GEOS-ESM / GEOSldas

Repository for the GEOS Land Data Assimilation Fixture
Apache License 2.0
11 stars 10 forks source link

WIP: Test using Intel MPI 2021.13 #780

Closed mathomp4 closed 1 month ago

mathomp4 commented 1 month ago

This is a test PR for GEOSldas testing the Intel MPI functionality in https://github.com/GEOS-ESM/GEOSldas_GridComp/pull/57

It updates ESMA_env to use Intel MPI at discover on SLES15 (see https://github.com/GEOS-ESM/ESMA_env/compare/v4.29.0...feature/mathomp4/add-impi-support-ldas) but not the compiler. So this should be zero-diff.

biljanaorescanin commented 1 month ago

All regression tests passed BUT all runs took longer to run than before . I will try to run this few more times to see was it just discover fluke or real change. @gmao-rreichle , @mathomp4 maybe we should keep PR as draft until I have at least one more run of this?

gmao-rreichle commented 1 month ago

all runs took longer to run than before

Thanks, @biljanaorescanin. As discussed on Teams, please go ahead and run this at least a couple more times in the coming days to see if the ~25% increase in runtime for the GLOBAL/assim test is a Discover fluke or a systematic difference between IntelMPI and OpenMPI.

If IntelMPI is indeed slower by 25%, we cannot make IntelMPI the default as is. Perhaps things will change again when we go to the Intel 2021.13 compiler? But let's see first if we can get a better handle on the runtimes.

cc: @weiyuan-jiang @mathomp4

mathomp4 commented 1 month ago

Huh. With GEOS, Intel MPI has been as performant or better than Open MPI on the Milans.

@biljanaorescanin or @weiyuan-jiang Can you take a look at the resulting experiments and make sure the Intel MPI flags were properly added to lenkf.j? At least for GEOSgcm:

        setenv I_MPI_FABRICS shm:ofi
        setenv I_MPI_OFI_PROVIDER psm3

were found to be good. (The psm3 one is actually required on the Milans.)

If we find GEOSldas prefers Open MPI, then I'll need to maintain a couple different ESMA_env (one Intel MPI, one Open MPI). Not hard, but making a note of that for myself.

biljanaorescanin commented 1 month ago

@mathomp4 and @gmao-rreichle I've run this over past several days, and it is almost neutral for run times before and after.

Range for global assim test was from 1292-1063 seconds and for runs without this switch it was from 1284-1034 seconds. Day I initially compared run times, run with this branch took the longest and with develop it was one of the shortest.
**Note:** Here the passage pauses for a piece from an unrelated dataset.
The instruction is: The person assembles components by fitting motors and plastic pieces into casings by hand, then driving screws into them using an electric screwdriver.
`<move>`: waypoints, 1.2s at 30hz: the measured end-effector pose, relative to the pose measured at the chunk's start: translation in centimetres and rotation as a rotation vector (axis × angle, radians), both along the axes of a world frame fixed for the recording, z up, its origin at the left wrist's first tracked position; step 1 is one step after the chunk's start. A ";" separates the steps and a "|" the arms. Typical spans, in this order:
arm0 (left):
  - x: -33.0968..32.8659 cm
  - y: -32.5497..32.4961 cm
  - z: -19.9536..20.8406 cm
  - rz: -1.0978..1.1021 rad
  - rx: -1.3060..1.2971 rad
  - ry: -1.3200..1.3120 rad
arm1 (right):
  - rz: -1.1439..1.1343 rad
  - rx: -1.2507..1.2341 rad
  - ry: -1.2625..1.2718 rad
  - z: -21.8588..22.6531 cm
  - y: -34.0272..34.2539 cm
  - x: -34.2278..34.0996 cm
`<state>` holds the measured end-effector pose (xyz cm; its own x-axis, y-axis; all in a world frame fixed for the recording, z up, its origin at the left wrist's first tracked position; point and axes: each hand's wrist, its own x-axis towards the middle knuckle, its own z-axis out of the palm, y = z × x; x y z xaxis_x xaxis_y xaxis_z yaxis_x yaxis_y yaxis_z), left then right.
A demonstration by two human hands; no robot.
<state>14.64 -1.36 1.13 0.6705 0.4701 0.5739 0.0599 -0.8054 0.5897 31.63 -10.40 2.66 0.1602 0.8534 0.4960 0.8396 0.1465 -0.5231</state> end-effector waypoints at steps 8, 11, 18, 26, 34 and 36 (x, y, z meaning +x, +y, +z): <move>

All regression tests are zero diff.

gmao-rreichle commented 1 month ago

@mathomp4 : We're ready to use the new env (with IntelMPI) for the LDAS. Do you have a release of env? The present PR still uses a branch, and we don't want to merge with the env branch. Or do you want to wait with the new env until you can also up the compiler? Your call, just let us know, thanks

mathomp4 commented 1 month ago

@mathomp4 : We're ready to use the new env (with IntelMPI) for the LDAS. Do you have a release of env? The present PR still uses a branch, and we don't want to merge with the env branch. Or do you want to wait with the new env until you can also up the compiler? Your call, just let us know, thanks

@gmao-rreichle I think for now we wait. "Soon" I hope to move to Intel ifort 2021.13 and Intel MPI 2021.13 for the GCM and I figure that's when we can move the LDAS. There is no crucial need now unless people are having issues with Open MPI. If they do, let me know and then I'll move it.

For now I'll close this until we move.